PROBLEM TO SOLVE:
Exactly as written, copy the lines of the data below from the first through the one containing "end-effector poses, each".

-- DATA EXTRACT follows --

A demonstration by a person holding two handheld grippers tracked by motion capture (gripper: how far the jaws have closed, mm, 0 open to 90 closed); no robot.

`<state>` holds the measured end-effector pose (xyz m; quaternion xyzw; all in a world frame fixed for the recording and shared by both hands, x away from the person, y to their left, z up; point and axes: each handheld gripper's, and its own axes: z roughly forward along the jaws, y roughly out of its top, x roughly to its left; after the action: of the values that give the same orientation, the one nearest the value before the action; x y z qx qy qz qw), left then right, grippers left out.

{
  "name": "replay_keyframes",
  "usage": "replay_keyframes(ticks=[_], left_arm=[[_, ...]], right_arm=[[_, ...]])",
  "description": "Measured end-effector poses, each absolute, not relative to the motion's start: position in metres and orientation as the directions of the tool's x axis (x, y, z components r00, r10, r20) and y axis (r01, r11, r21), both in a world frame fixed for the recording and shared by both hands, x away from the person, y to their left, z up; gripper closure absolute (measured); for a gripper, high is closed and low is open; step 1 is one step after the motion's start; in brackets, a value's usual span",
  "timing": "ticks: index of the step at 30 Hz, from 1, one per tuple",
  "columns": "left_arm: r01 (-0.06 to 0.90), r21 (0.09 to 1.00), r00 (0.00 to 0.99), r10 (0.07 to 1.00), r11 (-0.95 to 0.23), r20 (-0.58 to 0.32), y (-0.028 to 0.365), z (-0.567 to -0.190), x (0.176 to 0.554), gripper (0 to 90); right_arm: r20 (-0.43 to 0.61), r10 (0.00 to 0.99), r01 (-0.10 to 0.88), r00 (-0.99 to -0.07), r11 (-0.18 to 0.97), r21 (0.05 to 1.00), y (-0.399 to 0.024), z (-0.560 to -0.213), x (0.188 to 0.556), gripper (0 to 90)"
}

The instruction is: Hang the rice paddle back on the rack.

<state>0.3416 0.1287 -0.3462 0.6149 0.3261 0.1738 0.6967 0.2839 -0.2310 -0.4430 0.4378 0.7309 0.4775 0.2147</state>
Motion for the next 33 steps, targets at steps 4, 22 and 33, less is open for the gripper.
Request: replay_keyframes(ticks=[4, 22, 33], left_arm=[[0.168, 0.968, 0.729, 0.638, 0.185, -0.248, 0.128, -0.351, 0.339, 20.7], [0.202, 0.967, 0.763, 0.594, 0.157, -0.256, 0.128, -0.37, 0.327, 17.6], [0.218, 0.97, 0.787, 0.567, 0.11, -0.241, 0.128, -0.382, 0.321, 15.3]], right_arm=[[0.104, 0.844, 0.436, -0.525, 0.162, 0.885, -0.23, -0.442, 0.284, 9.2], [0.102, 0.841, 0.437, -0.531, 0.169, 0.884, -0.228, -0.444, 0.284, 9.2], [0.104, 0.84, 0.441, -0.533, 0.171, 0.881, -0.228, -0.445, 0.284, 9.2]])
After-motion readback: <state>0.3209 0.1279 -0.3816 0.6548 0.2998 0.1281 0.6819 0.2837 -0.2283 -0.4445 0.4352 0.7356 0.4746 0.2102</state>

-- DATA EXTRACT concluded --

TASK RESULT:
A demonstration by a person holding two handheld grippers tracked by motion capture (gripper: how far the jaws have closed, mm, 0 open to 90 closed); no robot.

`<state>` holds the measured end-effector pose (xyz m; quaternion xyzw; all in a world frame fixed for the recording and shared by both hands, x away from the person, y to their left, z up; point and axes: each handheld gripper's, and its own axes: z roughly forward along the jaws, y roughly out of its top, x roughly to its left; after the action: of the values that give the same orientation, the one nearest the value before the action; x y z qx qy qz qw), left then right, grippers left out.

{
  "name": "replay_keyframes",
  "usage": "replay_keyframes(ticks=[_], left_arm=[[_, ...]], right_arm=[[_, ...]])",
  "description": "Measured end-effector poses, each absolute, not relative to the motion's start: position in metres and orientation as the directions of the tool's x axis (x, y, z components r00, r10, r20) and y axis (r01, r11, r21), both in a world frame fixed for the recording and shared by both hands, x away from the person, y to their left, z up; gripper closure absolute (measured); for a gripper, high is closed and low is open; step 1 is one step after the motion's start; in brackets, a value's usual span",

That was the complete answer.